Equity Isn’t Equality
The Biden administration’s obsession with race-based policies is built around a single troubling word.
“Every agency will place equity at the core of their public engagement, their policy design, and program delivery to ensure that government resources are reaching Americans of color and all marginalized communities — rural, urban, disabled, LGBTQ+, religious minorities, and so many others.”
So said White House Domestic Policy Advisor Susan Rice during a press briefing yesterday, lending further evidence to the Biden administration’s seemingly pathological fixation on a single word: equity. Not equality. Equity.
And to be clear: Equality and equity aren’t the same things. Not even close. The root of the former word is one of the self-evident truths embedded in our Declaration of Independence. It refers to the state of being equal, especially in status, rights, and opportunities. The latter word, however, refers to systems and institutions that are “fair” and “just.”
“Fair” and “just,” eh? And who, exactly, gets to decide what’s fair and just?
“I’m the descendant of immigrants from Jamaica and enslaved Americans,” Rice tells us, as if that non sequitur makes race-based discrimination any less repulsive. But don’t worry: “I have assembled a first-rate team to drive this agenda forward,” she says.
Equity. Anyone who can’t see the potential for mischief with policies and programs built around such a subjective term hasn’t been paying attention to Joe Biden’s first week in office, or to Barack Obama’s eight years in office.
Another way to look at that loaded word is to see it as the Left’s solution to systemic racism. Of course, this presupposes that systemic racism is really a thing rather than merely a cudgel with which to keep pounding away at whitey. But, as Peter Kirsanow, an attorney and member of the U.S. Commission on Civil Rights, notes, it isn’t a thing. Instead, it’s a canard — unless you’re a white or Asian person looking to land a job or gain admission into an elite university.
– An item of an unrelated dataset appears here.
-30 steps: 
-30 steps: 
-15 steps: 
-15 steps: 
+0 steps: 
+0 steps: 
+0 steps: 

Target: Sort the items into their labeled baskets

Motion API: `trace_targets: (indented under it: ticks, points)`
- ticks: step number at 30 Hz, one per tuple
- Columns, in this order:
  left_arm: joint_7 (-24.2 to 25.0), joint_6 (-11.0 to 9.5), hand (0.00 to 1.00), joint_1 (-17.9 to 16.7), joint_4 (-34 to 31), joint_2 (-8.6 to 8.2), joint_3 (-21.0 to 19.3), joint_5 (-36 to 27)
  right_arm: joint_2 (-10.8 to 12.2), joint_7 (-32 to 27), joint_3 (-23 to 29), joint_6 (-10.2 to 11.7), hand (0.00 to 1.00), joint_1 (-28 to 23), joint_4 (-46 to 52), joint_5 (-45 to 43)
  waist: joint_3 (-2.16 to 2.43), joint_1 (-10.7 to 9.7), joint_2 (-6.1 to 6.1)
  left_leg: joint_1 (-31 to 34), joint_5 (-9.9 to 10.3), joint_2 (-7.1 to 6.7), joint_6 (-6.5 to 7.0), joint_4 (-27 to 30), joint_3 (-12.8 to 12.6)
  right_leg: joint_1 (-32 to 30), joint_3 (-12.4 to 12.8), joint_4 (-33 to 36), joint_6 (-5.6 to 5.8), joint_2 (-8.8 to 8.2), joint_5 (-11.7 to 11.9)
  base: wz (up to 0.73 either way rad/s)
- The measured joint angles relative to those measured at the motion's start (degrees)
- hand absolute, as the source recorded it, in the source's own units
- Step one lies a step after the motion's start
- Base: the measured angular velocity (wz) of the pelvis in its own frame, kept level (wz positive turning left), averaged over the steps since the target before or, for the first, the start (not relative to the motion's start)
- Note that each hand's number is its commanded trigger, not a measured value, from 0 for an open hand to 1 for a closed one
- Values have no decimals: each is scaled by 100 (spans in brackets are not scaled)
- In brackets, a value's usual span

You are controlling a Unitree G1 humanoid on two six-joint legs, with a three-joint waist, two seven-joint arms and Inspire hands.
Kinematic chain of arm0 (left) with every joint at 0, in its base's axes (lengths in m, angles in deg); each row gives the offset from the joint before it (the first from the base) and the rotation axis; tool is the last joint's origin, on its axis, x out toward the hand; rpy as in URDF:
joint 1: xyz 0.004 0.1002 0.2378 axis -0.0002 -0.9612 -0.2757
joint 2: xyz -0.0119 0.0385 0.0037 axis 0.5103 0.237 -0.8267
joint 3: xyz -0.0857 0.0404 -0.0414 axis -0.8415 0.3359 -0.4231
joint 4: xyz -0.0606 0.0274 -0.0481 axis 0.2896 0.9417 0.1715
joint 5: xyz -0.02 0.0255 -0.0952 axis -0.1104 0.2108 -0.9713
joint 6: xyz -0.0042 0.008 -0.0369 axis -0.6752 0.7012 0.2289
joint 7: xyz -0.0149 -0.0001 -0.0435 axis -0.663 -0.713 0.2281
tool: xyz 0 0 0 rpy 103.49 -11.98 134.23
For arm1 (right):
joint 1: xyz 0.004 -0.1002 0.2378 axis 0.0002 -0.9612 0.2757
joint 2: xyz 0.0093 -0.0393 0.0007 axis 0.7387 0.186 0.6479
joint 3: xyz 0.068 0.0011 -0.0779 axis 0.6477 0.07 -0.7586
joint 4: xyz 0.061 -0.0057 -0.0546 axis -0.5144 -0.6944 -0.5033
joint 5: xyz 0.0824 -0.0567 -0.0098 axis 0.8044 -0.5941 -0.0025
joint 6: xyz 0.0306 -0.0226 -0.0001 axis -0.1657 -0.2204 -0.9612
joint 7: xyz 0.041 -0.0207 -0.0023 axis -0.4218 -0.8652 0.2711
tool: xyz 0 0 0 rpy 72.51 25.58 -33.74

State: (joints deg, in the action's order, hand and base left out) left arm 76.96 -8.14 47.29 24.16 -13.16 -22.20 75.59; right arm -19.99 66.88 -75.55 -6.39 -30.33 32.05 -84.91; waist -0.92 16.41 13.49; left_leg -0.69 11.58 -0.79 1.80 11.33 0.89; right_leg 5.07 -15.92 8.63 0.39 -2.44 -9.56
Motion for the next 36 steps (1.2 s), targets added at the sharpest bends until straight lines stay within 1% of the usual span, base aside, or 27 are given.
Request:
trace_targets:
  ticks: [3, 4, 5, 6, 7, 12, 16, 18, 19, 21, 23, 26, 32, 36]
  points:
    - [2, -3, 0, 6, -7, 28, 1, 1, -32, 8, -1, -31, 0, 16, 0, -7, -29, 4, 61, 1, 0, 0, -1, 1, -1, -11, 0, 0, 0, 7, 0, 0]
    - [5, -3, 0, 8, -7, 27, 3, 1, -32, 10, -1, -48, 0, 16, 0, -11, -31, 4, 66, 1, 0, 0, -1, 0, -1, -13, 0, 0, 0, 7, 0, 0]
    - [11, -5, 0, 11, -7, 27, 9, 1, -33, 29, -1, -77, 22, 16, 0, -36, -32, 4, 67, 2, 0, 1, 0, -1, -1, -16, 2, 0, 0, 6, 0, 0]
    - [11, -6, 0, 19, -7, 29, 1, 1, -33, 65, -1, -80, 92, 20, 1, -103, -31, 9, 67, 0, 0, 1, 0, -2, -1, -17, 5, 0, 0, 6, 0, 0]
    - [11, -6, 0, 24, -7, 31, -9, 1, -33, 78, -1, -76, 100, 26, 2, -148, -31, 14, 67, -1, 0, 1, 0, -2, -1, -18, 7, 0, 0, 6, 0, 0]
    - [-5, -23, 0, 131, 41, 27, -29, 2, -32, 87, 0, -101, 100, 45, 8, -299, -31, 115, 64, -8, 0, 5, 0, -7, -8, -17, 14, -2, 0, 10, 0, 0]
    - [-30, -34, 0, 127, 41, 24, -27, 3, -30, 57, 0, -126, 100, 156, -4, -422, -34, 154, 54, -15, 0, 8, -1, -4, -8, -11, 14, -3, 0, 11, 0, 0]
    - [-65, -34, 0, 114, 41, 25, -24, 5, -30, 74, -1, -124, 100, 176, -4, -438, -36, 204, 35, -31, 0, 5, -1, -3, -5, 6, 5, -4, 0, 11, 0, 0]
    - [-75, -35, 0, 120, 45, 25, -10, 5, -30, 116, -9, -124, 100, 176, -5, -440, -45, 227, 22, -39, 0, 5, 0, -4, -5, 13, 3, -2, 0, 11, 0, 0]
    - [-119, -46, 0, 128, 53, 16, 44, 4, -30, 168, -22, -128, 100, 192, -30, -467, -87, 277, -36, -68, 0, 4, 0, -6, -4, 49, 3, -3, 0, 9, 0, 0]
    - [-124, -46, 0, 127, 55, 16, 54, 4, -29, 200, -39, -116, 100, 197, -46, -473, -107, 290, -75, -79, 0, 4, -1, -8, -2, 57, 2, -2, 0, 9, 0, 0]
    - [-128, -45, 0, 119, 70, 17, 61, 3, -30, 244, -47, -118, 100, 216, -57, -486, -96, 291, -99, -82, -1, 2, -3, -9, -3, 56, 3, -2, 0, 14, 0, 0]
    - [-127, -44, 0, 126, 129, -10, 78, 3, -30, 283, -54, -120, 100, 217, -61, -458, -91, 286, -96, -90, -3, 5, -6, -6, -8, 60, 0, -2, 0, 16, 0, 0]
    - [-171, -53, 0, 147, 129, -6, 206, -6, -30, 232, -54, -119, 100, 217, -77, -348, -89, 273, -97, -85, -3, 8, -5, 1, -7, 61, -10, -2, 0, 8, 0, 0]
“The term ‘equity’ has become ubiquitous of late,” Kirsanow writes in National Review. “It has replaced ‘equal opportunity’ and ‘equal treatment’ with ‘equal results.’ Pro tip: ‘Equity’ is intentionally nebulous, innocuous-sounding shorthand for leftist social engineering. Whenever you hear or see the term outside the context of finance, understand that someone’s likely pulling a fast one on you.”
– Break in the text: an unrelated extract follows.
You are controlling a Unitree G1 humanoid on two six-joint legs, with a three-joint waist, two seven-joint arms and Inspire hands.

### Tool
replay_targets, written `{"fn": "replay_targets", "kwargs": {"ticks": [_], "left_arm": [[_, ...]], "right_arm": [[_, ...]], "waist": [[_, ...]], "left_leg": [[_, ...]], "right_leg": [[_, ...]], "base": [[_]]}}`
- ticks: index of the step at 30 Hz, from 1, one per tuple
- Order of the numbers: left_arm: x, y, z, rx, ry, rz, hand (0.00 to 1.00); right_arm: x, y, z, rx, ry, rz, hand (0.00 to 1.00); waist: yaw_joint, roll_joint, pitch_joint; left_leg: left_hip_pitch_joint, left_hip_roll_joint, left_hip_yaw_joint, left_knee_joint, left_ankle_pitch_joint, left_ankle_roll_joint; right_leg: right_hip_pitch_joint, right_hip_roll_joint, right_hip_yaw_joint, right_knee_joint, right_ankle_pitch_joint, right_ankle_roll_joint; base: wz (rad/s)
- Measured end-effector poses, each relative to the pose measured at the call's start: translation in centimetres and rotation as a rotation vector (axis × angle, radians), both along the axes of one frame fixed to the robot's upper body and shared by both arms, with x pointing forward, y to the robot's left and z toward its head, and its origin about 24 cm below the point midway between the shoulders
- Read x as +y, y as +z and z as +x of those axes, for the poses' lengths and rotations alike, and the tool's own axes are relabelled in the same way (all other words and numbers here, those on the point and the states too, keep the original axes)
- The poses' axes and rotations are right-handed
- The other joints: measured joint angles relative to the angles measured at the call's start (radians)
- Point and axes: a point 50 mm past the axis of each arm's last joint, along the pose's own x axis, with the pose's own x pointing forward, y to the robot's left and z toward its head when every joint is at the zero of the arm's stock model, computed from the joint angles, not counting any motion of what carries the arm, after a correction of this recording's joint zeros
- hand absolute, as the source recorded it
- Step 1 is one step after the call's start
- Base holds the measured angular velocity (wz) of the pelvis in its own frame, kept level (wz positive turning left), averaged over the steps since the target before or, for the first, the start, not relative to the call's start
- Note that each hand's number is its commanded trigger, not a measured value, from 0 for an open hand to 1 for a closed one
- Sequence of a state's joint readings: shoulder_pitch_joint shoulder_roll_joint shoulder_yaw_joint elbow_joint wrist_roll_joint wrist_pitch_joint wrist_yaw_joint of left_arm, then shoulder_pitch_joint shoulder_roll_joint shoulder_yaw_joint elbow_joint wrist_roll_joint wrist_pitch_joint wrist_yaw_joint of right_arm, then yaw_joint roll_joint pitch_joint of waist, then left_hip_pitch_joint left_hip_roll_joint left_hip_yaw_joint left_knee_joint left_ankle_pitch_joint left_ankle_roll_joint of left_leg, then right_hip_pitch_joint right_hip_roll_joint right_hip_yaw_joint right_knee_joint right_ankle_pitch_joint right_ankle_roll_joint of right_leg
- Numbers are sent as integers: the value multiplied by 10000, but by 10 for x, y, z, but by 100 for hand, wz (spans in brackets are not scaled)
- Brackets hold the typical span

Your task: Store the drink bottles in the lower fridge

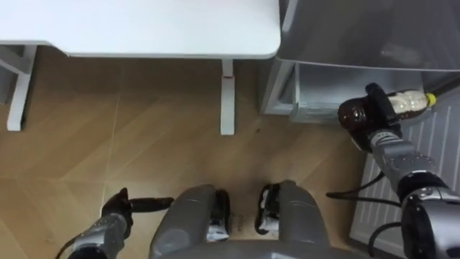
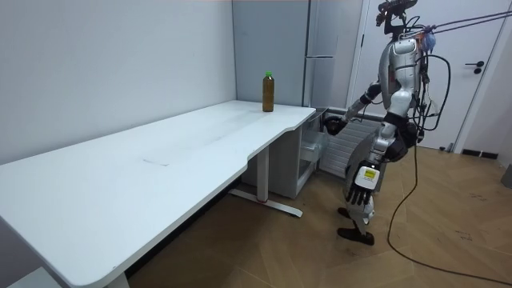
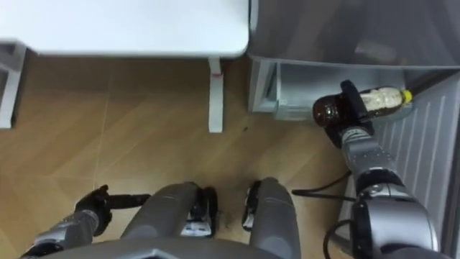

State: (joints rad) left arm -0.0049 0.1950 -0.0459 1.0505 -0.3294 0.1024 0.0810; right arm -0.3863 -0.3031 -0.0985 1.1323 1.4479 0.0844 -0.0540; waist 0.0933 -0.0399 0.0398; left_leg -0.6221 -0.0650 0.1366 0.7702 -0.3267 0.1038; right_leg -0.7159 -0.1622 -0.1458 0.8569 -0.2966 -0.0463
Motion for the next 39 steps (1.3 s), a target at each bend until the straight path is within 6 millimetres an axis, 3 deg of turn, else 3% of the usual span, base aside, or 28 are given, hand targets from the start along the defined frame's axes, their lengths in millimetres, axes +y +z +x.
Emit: {"fn": "replay_targets", "kwargs": {"ticks": [4, 6, 13, 18, 32, 33, 39], "left_arm": [[4, 2, 1, 106, -448, 417, 0], [6, 2, 2, 132, -597, 607, 0], [2, 4, 7, 127, -1271, 787, 0], [9, 8, 13, -57, -1393, 1193, 0], [14, 7, 1, 47, -1355, 1403, 0], [15, 8, 2, -34, -1370, 1447, 0], [20, 11, 1, -189, -1428, 1566, 0]], "right_arm": [[-3, 11, 11, -327, 42, -147, 100], [-9, 21, 19, -556, 11, -352, 100], [-30, 35, 22, -515, 162, -1279, 100], [-36, 60, 42, -656, 510, -2115, 100], [-43, 134, 87, -1876, 72, -2813, 100], [-43, 133, 87, -1736, -20, -2744, 0], [-40, 131, 87, -1545, 171, -2924, 0]], "waist": [[-2, 1, 6], [60, 24, 30], [225, -5, 60], [216, -9, 66], [255, -43, 69], [268, -78, 83], [236, -124, 111]], "left_leg": [[-1039, 76, -31, 841, -183, -93], [-1722, 173, -23, 1517, -349, -113], [-3015, 223, -58, 2732, -622, -122], [-4011, 350, -55, 3830, -976, -76], [-4280, 353, 96, 4146, -1172, 28], [-4266, 355, 98, 4146, -1183, 19], [-4173, 349, 101, 4123, -1202, -3]], "right_leg": [[-940, -50, -45, 694, -132, -117], [-1559, -72, -64, 1238, -279, -268], [-2773, -183, -52, 2328, -548, -373], [-3703, -211, -48, 3265, -795, -476], [-4050, -316, 51, 3626, -959, -409], [-4049, -302, 59, 3626, -954, -396], [-3963, -301, 74, 3628, -971, -379]], "base": [[8], [0], [5], [-1], [0], [0], [0]]}}
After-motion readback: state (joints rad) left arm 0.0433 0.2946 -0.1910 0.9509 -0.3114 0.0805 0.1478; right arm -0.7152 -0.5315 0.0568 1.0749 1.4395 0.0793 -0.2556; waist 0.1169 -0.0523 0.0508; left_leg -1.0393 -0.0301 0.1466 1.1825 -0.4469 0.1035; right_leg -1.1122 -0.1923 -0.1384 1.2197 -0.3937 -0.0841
We’ll say this, though: Rice is as good a pick as any to implement such a noxious agenda. If nothing else, she’s a team player. We learned that back in 2012 when, in the immediate aftermath of the terrorist attack on our diplomatic compound in Benghazi, she disgraced herself by hitting the Sunday talk shows to repeat a pernicious lie on behalf of the administration: that the storming of our compound and the murder of four Americans wasn’t a planned terrorist attack but a “spontaneous reaction” by “protesters” to an utterly obscure anti-Islamic YouTube video. Never forget.
As for counting by race, brain surgeon and former Housing and Urban Development Secretary Ben Carson, for one, isn’t a fan. “I grew up in the ‘50s and '60s,” he told Laura Ingraham last night, “and I can tell you what real racism was like. It was an everyday event. The world is very different here in America right now. And to use race as a mechanism to obtain power and position, I think it’s really quite shameful.”
The good doctor, though, was just sharpening his scalpel. “In fact, race relationships have deteriorated,” he said. “Why have they deteriorated? Because of the great emphasis, trying to create white guilt and black victimhood. Those are two very bad things and when you put them together, it results in some policies that absolutely make no sense. So the real conflict here is between common sense and idiocy.”
Common sense versus idiocy? That sounds about right.